XC skiing is a wonderful sport, both classic and skating. My Madschus skate skis are waiting in my garage for me to pay some attention to them, as it’s been a few years (hmmm, about the same amount of time I have been crazy serious about the ice).

Sigh, so many cool ways to move through this world, and only one lifetime available.

Groundhog Day & Molten Sugar

When the light comes slanting in the outside windows, it can be very pretty view down the straightaway as you step to the starting line at the Utah Olympic Oval. Unfortunately just before a 500m race, I am far too psycho-focused to really notice.

Ya’know the intense emotions when in a roller-coaster click-click-clacking up & up & up before the first big terrifying drop… Stepping to the start of an important 500m race kind of feels like that…

Have you ever seen the movie “Groundhog Day” where Bill Murray keeps waking up to the same day over and over again? I love that flick, even before I read this fascinating moral deconstruction of it.

It’s been feeling a lot like Groundhog day at training recently; Show up, see the same exhausted faces, & skate that same frozen circle over and over.

However this Thursday I fly to Milwaukee to prepare for Fall World Cup trials, and that will be a welcome change. I have come to love that gently rolling landscape of beer, cheese, Packers fans, & the moody waves of Lake Michigan.

My mom called me and said: “you haven’t blogged! other than being tired, how is the racing going?

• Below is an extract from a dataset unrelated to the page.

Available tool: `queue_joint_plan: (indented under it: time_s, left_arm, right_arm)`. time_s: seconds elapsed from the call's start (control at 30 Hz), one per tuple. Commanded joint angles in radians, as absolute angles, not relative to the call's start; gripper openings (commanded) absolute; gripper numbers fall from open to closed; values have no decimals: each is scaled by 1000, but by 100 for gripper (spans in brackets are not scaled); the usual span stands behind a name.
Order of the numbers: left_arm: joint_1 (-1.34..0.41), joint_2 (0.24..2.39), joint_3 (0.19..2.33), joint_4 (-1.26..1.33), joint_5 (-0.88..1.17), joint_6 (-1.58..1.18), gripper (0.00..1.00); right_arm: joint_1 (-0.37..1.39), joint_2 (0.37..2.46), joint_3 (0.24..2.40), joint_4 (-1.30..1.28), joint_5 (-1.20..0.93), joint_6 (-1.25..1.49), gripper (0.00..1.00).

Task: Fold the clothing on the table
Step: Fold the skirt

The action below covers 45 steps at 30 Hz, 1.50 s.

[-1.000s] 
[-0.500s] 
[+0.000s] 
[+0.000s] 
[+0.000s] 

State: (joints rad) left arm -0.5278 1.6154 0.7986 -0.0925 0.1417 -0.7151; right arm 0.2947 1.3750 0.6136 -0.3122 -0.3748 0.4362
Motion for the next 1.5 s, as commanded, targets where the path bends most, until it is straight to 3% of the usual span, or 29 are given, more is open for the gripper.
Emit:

Ok, my starts continue to improve, I clocked my 2nd fastest opening 100m ever this Saturday, a 10.25, and that will only get faster as I rest more. However I have somehow lost consistent body position entering the corners, so even though my starts are getting faster, I am still stuck in 37.1-ish time-land. If I can put it all together, I could pop off some scary fast racing in Wisconsin over the next 2 weekends.

However if the upcoming World Cup trials become a disaster of floppy technique & choppy skating; on the afternoon of October 20th, you will be able to find me at the Milwaulkee Krispy Kreme store, crying face down into a boxful of hot ones.

Some might drink, but I have always found that molten sugar mixes best with tears.

Big Box Jumps

Do one thing everyday that scares you.
-Eleanor Roosevelt

Everything is sweetened by risk.
-Alexander Smith

Take calculated risks. That is quite different from being rash.
-General George S. Patton

If everything seems under control, you’re just not going fast enough.
-Mario Andretti

Sometimes you just have to take the leap and build your wings on the way down.
-Kobi Yamada

Thanks to Jannicke’s cool Mum Carolyn, for these images.

Sorry for the silence over the last few days; I feel both an obligation and internal desire to post regularly here, but I had a hard time recovering properly from this past weekend’s races.

I feel great now, but I think that when too tired to carry on proper conversation with anyone other than the dog, blogging is a bad idea.